Hey there, time traveller!
This article was published 27/9/2010 (2068 days ago), so information in it may no longer be current.
Little did now-retired broadcaster/journalist Bob Picken realize it, but he was sent back to work for one more night on Monday.
It seemed only proper to have a Manitoba Golf Hall of Fame and Museum inductee with such wealth of knowledge comment on his 2010 classmates Terry Hashimoto, Rob McMillan and Aileen Robertson.
"They are standouts because they are three of the most gifted and talented golfers that Manitoba has produced," the 78-year-old Picken began. "Look at their records and see what they have achieved.
"Terry Hashimoto, both as a pro and and an amateur, has Manitoba Open and Manitoba Amateur championships.
"Rob, he's tremendous. Robbie is among the very, very best golfers we have ever produced here in this province.
"Aileen, on the other hand, I admired her for her focus and her determination. The fact that she was small in stature, she got the most out of what she had and she played against some of the best in the business and in Canada and I think she proved what she was made of in winning the Canadian Amateur in 1994, that she really belonged.
"And it's really flattering for me to be included on a night when they're inducted."
Picken, who's still working hard to maintain his 15-handicap, was inducted into the Hall as a builder on Monday night. He has had a remarkable career, also covering curling, baseball and football and has been inducted into Canadian and Manitoba halls of fame in those sports.
Alongside the three players that accompanied him at the induction ceremony at the McPhillips Station Casino ballroom, it's an elite class.
Robertson, now 41, turned pro in 1998 and is a teacher and coach at Henry Brunton Golf near Toronto. Before that, she won two Manitoba junior titles and an impressive six Amateurs as the province's dominant female player in the 1990's. In 1994, she added the Canadian Women's Amateur title to her resume, lifting her to Manitoba's golfer of the year award.
"I don't think this has sunk in yet," Robertson said Monday. "The last few days, a bit, because I think being back in Winnipeg and going out to St. Charles just to look around, you start getting those old feelings and emotions.
"But it really hasn't hit me, the magnitude of it all. It's tremendously exciting and such an extreme honour.
"There are so many people to thank."
Hashimoto, now 52, is one of the founders of the popular Canadian golf brand, Jazz Golf.
His amateur resume, both before and after a trip to the pro ranks, earned him Manitoba player of the year award in three different decades.
His second of two Manitoba Amateur titles (1998) came 13 years after his first and marked the first time any player had won the province's top three competitive events -- the match play title, the Amateur and the mid-amateur -- in one season.
"I just feel proud about being part of the group," he said Monday. "We all had careers.

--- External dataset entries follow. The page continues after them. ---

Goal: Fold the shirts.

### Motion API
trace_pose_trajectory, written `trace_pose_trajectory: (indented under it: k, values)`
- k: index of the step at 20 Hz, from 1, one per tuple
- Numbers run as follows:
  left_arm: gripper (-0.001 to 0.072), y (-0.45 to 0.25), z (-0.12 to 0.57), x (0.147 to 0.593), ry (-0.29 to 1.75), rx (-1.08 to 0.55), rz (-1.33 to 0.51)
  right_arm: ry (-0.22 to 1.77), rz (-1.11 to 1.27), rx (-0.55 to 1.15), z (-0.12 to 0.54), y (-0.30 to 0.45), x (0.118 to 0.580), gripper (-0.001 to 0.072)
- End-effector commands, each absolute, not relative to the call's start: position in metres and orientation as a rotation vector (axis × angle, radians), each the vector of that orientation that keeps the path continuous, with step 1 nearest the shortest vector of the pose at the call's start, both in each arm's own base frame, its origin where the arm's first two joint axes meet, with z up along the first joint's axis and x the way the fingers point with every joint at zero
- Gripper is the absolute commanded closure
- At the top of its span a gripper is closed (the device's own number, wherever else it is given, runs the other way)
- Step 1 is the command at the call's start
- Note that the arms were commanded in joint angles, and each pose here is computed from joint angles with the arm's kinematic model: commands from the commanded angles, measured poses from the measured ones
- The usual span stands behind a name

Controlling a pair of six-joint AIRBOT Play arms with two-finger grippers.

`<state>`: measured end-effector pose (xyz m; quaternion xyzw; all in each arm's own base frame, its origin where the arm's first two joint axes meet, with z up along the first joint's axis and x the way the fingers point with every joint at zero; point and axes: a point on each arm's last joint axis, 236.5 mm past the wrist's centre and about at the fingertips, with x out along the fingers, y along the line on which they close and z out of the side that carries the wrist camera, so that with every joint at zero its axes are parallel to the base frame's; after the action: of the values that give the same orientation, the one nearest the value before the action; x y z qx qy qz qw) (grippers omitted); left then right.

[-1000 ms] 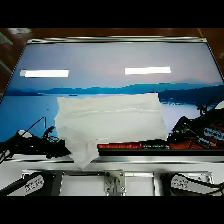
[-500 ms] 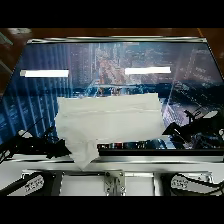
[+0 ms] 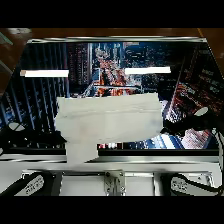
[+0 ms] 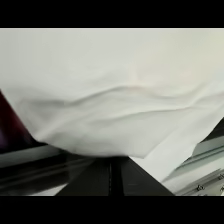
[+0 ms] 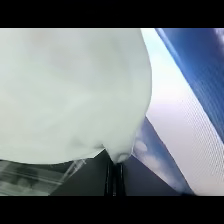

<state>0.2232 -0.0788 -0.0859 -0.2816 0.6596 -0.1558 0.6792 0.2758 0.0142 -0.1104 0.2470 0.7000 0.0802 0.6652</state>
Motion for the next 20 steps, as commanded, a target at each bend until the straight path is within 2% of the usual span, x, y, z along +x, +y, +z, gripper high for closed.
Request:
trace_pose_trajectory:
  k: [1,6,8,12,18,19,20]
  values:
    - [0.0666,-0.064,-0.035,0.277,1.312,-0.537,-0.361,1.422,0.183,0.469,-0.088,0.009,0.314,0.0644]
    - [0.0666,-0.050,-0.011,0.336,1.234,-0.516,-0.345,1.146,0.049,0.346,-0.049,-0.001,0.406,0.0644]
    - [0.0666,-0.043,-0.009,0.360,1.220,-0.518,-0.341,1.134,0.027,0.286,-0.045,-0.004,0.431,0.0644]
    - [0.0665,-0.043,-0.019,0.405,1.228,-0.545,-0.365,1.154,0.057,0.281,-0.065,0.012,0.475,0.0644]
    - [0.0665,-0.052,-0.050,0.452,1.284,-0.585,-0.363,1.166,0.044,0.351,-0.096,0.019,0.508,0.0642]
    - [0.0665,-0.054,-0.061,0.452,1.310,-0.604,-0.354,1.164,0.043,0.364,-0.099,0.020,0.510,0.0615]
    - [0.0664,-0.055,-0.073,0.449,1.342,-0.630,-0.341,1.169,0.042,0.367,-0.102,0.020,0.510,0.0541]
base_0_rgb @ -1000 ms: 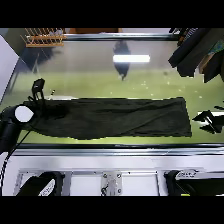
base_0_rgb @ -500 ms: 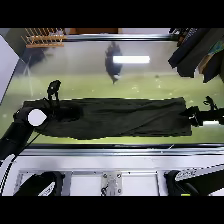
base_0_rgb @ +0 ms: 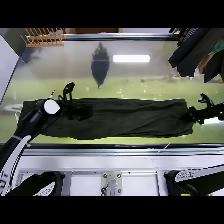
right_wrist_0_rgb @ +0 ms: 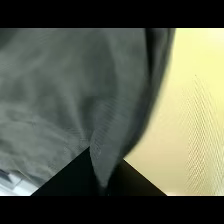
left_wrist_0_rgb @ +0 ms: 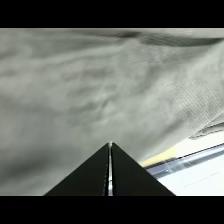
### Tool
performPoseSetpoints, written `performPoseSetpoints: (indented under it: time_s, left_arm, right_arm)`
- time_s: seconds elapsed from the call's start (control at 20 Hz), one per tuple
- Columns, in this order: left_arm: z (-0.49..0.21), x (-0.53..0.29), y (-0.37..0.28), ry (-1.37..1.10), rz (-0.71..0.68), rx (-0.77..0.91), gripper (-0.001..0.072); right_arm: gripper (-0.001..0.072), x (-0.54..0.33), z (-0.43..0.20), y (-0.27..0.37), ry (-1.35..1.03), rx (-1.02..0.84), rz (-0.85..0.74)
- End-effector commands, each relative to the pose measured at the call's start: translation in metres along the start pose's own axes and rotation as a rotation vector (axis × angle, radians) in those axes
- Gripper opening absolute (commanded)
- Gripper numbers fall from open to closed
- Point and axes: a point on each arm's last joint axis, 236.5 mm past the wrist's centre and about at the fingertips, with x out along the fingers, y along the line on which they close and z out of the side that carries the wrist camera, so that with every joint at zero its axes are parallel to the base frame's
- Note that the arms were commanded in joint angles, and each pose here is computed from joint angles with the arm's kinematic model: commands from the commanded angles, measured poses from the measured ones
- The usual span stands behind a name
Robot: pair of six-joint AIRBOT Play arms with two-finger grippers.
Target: Fold the clothes and pants, and hang the long-sleeved shirts on hangers.
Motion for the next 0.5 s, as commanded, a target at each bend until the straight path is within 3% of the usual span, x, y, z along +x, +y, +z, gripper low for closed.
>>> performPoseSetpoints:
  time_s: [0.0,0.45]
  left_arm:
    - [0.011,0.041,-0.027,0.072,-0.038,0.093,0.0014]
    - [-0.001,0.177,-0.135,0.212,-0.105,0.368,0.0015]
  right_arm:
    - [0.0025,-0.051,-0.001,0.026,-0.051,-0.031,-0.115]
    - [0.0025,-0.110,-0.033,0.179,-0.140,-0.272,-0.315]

I knew Aileen since she was young; I knew Robbie and sponsored him a bit and I knew Bob from when he was sticking a microphone in my throat.
"I'm humbled, too, because I didn't think it would mean much to me but it does and I'm exceptionally pleased that my mom (Christine) and my son (Ben) are here."
McMillan, just 34, will always have a place among Manitoba's best golf memories for his 1996 Manitoba Open victory, when as an amateur, he beat the best Canadian Tour pros.
He earned three CanTour victories in total, along with a Canadian Amateur, four Manitoba juniors, three Canadian juniors, three Manitoba Amateurs, five Manitoba golfer of the year awards and two Manitoba male athlete of the year awards.
"To be honest, maybe in the last couple of weeks it's hit home," he said of his induction. "If anything, it makes you take a step back and appreciate some of the things you did, things you take for granted after a long period of time.
"I also appreciate the people I'm going into the Hall with. That's one of the coolest things."